• Entries provided
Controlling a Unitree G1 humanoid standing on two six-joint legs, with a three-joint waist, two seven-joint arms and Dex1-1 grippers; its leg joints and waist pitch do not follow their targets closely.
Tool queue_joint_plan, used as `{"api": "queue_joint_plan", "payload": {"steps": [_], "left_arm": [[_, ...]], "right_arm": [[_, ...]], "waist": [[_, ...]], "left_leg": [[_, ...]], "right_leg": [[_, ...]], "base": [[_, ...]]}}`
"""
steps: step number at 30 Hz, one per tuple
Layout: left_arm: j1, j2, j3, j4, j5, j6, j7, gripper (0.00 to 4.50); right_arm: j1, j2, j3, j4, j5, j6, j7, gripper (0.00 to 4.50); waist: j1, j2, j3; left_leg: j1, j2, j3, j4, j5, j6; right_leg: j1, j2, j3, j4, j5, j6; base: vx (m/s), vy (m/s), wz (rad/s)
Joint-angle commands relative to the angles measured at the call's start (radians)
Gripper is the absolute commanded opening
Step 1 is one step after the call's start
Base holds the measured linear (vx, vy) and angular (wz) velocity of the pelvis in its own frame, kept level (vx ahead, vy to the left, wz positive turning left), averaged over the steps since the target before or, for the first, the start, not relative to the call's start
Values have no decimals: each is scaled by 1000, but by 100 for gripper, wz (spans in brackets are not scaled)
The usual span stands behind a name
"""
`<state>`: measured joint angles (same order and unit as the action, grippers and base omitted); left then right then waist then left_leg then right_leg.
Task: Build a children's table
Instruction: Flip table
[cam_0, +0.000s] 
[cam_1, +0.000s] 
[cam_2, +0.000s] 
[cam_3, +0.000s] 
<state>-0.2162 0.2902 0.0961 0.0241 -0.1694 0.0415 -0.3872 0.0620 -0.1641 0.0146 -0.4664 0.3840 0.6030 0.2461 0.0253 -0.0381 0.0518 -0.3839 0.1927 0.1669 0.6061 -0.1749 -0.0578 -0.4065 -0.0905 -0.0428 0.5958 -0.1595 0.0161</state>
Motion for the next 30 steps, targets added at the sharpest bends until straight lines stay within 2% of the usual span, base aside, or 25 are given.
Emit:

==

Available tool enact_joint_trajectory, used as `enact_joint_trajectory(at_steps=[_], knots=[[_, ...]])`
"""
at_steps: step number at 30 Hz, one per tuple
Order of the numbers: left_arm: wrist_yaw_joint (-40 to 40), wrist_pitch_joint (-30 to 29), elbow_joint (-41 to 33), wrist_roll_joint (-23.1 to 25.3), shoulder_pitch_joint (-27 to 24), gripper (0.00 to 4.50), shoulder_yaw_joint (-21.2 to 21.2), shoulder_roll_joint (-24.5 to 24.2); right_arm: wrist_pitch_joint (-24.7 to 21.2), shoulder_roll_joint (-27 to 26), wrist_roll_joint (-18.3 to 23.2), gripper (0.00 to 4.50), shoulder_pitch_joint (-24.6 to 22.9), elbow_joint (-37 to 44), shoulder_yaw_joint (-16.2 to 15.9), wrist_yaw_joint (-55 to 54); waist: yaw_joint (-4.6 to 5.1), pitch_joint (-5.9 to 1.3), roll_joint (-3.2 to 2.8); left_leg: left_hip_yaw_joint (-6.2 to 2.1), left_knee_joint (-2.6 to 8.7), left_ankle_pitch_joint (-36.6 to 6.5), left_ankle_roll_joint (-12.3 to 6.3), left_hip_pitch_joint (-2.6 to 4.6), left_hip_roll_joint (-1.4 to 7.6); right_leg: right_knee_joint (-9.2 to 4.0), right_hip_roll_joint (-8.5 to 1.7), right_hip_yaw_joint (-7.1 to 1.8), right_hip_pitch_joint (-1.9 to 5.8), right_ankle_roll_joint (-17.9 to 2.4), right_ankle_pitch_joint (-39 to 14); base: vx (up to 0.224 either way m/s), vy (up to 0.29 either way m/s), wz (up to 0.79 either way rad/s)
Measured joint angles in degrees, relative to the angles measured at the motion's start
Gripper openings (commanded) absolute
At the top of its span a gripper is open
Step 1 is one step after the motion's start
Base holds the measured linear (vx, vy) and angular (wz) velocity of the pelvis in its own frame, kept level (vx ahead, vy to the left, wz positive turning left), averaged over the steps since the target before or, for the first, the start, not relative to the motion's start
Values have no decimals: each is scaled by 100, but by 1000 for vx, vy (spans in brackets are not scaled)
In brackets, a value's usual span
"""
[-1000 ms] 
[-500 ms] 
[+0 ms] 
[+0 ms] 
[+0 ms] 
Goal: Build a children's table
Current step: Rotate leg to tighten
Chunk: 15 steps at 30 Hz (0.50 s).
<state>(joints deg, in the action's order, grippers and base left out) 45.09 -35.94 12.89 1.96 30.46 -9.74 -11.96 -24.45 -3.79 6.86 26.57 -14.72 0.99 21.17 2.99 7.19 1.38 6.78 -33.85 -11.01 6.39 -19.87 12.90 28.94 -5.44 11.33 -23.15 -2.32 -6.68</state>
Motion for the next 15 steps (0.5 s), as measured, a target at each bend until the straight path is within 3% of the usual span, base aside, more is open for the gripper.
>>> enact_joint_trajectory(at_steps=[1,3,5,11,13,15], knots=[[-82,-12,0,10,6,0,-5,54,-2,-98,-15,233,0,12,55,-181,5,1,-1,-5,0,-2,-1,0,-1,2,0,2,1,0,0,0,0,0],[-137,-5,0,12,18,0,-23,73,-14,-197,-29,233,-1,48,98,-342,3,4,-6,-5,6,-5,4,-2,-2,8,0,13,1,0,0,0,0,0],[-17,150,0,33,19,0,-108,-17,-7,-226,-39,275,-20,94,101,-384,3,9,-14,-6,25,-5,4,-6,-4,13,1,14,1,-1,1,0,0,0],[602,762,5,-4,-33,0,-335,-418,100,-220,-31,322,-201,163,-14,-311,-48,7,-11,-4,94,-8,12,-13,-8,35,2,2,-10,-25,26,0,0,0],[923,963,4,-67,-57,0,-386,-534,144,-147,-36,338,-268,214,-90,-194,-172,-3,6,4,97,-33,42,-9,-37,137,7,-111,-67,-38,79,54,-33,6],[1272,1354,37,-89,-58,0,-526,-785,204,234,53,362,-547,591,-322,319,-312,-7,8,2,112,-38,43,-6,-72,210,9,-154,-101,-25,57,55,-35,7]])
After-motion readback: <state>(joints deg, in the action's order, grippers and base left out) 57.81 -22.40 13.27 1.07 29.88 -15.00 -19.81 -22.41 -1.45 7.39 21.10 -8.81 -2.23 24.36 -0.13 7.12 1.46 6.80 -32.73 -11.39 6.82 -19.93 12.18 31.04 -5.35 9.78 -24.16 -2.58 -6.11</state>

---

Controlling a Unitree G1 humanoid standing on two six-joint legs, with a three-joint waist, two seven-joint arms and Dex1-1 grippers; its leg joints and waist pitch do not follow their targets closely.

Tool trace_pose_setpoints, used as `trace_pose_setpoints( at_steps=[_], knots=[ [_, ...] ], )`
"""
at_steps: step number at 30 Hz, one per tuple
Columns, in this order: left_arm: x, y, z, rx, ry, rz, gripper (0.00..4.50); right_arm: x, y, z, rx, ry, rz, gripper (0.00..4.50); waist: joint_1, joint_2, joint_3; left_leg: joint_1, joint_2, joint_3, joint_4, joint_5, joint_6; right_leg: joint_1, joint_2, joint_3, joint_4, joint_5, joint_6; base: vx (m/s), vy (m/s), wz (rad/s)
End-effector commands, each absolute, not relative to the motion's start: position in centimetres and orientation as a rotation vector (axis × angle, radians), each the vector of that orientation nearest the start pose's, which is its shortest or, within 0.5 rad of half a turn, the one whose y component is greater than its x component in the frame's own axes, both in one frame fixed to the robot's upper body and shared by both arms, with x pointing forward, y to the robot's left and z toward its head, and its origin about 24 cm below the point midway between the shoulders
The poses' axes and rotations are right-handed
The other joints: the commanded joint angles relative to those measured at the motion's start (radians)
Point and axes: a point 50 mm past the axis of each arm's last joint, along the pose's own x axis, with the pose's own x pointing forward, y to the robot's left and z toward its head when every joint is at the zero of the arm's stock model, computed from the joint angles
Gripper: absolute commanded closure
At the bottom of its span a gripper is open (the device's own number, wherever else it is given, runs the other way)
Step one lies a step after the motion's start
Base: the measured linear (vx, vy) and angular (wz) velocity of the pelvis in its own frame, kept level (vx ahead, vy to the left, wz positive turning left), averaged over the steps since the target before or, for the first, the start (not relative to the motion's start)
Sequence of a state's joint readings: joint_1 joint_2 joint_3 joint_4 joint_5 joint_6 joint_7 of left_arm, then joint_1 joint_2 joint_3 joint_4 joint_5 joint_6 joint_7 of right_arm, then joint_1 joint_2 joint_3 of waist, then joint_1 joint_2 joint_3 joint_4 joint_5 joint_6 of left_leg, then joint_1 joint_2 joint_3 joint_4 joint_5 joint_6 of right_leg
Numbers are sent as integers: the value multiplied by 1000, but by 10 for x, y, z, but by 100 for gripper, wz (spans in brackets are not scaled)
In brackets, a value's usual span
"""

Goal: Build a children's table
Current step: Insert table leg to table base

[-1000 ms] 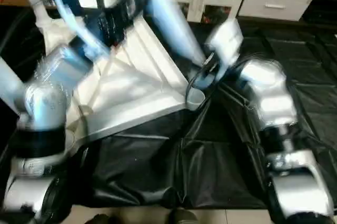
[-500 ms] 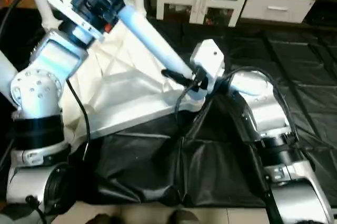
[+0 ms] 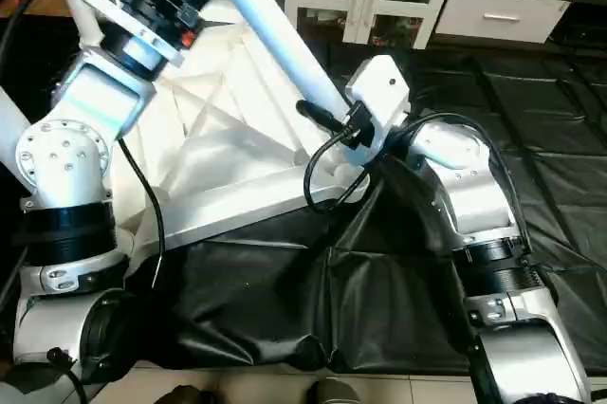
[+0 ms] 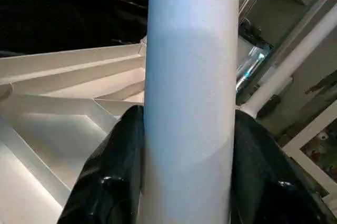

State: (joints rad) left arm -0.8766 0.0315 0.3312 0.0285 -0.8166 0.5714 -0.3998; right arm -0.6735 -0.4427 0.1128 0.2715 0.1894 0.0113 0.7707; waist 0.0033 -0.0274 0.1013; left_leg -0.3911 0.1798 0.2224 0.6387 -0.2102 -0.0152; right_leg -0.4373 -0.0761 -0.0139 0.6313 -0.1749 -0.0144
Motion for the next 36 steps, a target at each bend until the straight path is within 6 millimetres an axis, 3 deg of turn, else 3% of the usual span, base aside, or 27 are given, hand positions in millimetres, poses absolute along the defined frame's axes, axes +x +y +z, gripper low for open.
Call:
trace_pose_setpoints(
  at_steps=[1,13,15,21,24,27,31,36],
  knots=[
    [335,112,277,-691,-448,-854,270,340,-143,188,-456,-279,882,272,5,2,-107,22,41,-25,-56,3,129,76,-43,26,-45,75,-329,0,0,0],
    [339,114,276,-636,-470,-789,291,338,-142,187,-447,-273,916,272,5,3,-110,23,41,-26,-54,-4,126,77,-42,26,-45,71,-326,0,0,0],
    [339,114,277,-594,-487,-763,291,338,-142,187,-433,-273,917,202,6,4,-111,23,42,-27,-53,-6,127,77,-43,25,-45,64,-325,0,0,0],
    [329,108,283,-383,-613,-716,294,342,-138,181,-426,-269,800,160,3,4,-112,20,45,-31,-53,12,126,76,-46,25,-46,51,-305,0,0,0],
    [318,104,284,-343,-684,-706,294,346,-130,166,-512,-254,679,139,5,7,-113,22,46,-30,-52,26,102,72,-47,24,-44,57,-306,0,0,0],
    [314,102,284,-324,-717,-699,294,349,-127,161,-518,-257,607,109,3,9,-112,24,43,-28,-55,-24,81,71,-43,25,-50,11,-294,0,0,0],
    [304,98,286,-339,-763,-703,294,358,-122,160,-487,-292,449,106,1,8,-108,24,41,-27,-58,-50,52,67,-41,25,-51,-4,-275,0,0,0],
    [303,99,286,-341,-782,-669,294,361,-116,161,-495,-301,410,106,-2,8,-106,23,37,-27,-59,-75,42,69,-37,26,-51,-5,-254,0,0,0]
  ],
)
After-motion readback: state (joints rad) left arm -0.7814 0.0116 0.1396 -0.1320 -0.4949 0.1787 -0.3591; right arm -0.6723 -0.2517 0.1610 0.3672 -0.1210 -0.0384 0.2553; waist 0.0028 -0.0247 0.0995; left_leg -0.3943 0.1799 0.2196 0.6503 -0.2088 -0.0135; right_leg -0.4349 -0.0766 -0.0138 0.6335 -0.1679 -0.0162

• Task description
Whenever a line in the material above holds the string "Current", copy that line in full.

• Solution for this problem
Current step: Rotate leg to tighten
Current step: Insert table leg to table base

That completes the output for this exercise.